Don’t also forget that we’re talking about what people say about their own financial position - which may be different from what their financial position actually is. Self-reporting is never accurate, because people report what they feel or are aware of, which is different from objective facts, to a greater or lesser degree.
Between letting individuals define the terms of the question they’re going to answer, and then self-reporting, this “study” goes beyond useless and into detrimental.
I agree, the definition is a real problem. While still interesting the survey is pretty screwed.
I thought financial freedom was being independently wealthy. Idle rich. Apparently I was wrong, it means working class but with some “bonus” money. Maybe still struggling but struggling less than most working stiffs.

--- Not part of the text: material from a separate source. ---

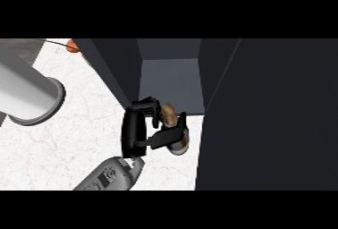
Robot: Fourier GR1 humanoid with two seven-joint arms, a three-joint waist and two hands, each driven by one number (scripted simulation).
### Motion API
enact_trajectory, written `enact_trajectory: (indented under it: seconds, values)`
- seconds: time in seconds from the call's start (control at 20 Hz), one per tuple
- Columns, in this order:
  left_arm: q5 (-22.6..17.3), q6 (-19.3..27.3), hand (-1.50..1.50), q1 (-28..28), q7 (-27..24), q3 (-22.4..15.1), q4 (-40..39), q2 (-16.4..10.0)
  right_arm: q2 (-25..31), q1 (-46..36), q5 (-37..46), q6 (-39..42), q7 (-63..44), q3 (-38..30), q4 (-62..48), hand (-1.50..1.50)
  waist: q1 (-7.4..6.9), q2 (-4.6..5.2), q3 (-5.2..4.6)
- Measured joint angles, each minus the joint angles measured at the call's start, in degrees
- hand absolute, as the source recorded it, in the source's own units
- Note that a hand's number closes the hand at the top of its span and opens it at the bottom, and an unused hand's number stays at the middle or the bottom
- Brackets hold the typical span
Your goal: Pick up the wine, place it into the cabinet and close the cabinet
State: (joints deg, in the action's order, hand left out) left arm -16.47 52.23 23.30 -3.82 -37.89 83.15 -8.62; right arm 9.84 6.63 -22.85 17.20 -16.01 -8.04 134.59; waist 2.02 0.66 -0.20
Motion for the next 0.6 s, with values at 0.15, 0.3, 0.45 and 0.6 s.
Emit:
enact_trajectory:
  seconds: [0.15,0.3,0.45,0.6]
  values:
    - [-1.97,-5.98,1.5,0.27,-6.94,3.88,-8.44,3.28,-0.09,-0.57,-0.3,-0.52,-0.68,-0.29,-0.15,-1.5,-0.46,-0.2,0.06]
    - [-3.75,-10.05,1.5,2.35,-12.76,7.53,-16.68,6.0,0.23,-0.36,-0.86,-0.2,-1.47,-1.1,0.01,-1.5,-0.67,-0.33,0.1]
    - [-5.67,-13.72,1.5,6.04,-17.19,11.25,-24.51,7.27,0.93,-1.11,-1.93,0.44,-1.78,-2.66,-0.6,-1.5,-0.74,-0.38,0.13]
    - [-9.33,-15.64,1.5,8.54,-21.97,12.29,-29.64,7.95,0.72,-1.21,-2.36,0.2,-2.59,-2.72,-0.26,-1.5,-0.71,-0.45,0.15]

How free can you be if you still have to work full time?
There is a point in income where you have the choice, the choice to move, the choice to switch jobs, the choice to leave your partner, etc.
That is freedom. A lot of Americans are just stuck exactly where they are.
Really? Do they? That’s very interesting. Tell me, is the over half more like 99%?
Wtf? Of course not. The workforce would be devastated if half of Americans had achieved financial freedom.
I’d have thought more. With a big gaping chasm in between.
What is YOUR definition of financial freedom?
I’d define it working on whatever you want for a living.
I don’t necessarily mean surfing and getting drunk every day, but just being able to make a living off something that you actually want to do.
I make enough to make ends meet and pay off my mortgage and then some, but I’m not financially secure enough to just quit from one day to the next or start a company myself to make the things that I think the world needs or that I find interesting.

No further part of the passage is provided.